Lim Hyeong-Seok, Soung Jea Hyen, Bae Kyun-Seop
Department of Clinical Pharmacology and Therapeutics, Asan Medical Center, Ulsan University College of Medicine, Seoul 05505, Republic of Korea.
Center of International Cooperation, Korean Institute of Criminology, Seoul 06764, Republic of Korea.
Transl Clin Pharmacol. 2017 Mar;25(1):5-9. doi: 10.12793/tcp.2017.25.1.5. Epub 2017 Mar 15.

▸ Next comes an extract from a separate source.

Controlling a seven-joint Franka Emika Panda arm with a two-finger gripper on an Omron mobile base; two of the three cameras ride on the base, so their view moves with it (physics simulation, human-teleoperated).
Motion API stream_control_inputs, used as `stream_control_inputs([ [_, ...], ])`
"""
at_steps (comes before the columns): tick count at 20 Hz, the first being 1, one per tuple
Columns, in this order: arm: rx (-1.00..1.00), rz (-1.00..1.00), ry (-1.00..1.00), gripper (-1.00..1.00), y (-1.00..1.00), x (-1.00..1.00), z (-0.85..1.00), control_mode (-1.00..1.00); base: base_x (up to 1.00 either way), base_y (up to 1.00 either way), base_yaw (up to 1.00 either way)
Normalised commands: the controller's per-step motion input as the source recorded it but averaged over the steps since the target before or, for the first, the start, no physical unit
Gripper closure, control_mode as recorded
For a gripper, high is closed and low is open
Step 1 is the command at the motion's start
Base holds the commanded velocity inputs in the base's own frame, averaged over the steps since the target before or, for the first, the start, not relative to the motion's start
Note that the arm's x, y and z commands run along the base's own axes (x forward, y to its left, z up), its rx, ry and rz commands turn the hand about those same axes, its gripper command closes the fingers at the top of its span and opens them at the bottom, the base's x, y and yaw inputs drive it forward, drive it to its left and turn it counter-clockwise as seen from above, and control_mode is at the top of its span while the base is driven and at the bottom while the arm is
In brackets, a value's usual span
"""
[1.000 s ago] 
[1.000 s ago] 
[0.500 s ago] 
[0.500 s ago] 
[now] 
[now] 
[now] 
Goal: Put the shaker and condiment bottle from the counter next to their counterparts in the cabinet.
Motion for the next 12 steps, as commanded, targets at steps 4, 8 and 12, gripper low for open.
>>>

Drunk driving is a serious social problem. We estimated the blood alcohol concentration of a defendant on the request of local prosecutor's office in Korea. Based on the defendant's history, and a previously constructed pharmacokinetic model for alcohol, we estimated the possible alcohol concentration over time during his driving using a Bayesian method implemented in NONMEM®. To ensure generalizability and to take the parameter uncertainty of the alcohol pharmacokinetic models into account, a non-parametric bootstrap with 1,000 replicates was applied to the Bayesian estimations. The current analysis enabled the prediction of the defendant's possible blood alcohol concentrations over time with a 95% prediction interval. The results showed a high probability that the alcohol concentration was ≥ 0.05% during driving. The current estimation of the alcohol concentration during driving by the Bayesian method could be used as scientific evidence during court trials.
酒后驾车是一个严重的社会问题。应韩国当地检察官办公室的要求,我们估算了一名被告的血液酒精浓度。基于被告的过往情况以及先前构建的酒精药代动力学模型,我们使用NONMEM®软件中实现的贝叶斯方法估算了他驾车期间随时间变化的可能酒精浓度。为确保普遍性并考虑酒精药代动力学模型的参数不确定性,对贝叶斯估计应用了1000次重复的非参数自助法。当前分析能够预测被告随时间变化的可能血液酒精浓度,并给出95%的预测区间。结果显示,驾车期间酒精浓度≥0.05%的可能性很高。当前通过贝叶斯方法对驾车期间酒精浓度的估算可在法庭审判中用作科学证据。